**Task objective:** Would you filter these records and copy every line that has the word "pixels"?
-*-*-
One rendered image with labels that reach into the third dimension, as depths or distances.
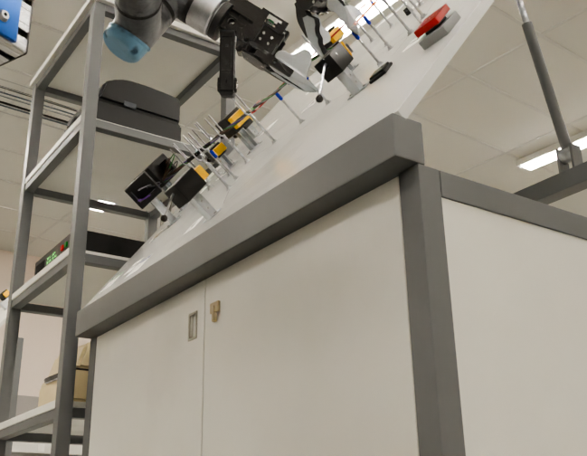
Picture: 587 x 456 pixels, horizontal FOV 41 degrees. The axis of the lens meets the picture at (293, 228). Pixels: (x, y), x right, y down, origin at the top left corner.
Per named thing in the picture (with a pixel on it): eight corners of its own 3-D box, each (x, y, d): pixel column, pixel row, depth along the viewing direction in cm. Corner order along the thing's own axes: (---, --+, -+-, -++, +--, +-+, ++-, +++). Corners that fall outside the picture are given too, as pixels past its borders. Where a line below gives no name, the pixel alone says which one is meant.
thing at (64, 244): (72, 250, 211) (74, 226, 213) (31, 283, 238) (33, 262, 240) (183, 270, 228) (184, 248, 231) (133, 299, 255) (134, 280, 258)
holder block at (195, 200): (180, 249, 153) (145, 212, 151) (214, 210, 160) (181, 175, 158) (192, 242, 149) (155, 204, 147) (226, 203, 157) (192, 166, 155)
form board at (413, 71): (86, 315, 196) (80, 309, 196) (287, 100, 259) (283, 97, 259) (406, 120, 106) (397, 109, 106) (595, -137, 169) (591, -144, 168)
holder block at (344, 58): (327, 83, 144) (313, 66, 143) (338, 70, 148) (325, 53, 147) (343, 71, 141) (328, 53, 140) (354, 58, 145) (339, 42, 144)
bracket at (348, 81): (347, 100, 146) (330, 80, 145) (352, 94, 148) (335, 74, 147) (364, 87, 143) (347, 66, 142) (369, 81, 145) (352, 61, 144)
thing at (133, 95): (89, 122, 228) (94, 65, 235) (59, 152, 245) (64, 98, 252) (182, 149, 244) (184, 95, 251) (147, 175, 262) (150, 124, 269)
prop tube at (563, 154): (572, 159, 154) (527, 19, 161) (561, 165, 156) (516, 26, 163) (582, 159, 156) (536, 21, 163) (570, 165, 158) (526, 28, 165)
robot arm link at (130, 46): (96, 10, 124) (137, -34, 129) (99, 51, 135) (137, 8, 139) (137, 36, 124) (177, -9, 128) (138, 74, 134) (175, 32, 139)
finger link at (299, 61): (332, 63, 133) (287, 34, 133) (313, 92, 133) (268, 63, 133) (332, 68, 136) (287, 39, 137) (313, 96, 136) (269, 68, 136)
-*-*-
**Written solution:**
Picture: 587 x 456 pixels, horizontal FOV 41 degrees. The axis of the lens meets the picture at (293, 228). Pixels: (x, y), x right, y down, origin at the top left corner.
Per named thing in the picture (with a pixel on it): eight corners of its own 3-D box, each (x, y, d): pixel column, pixel row, depth along the viewing direction in cm. Corner order along the thing's own axes: (---, --+, -+-, -++, +--, +-+, ++-, +++). Corners that fall outside the picture are given too, as pixels past its borders. Where a line below gives no name, the pixel alone says which one is meant.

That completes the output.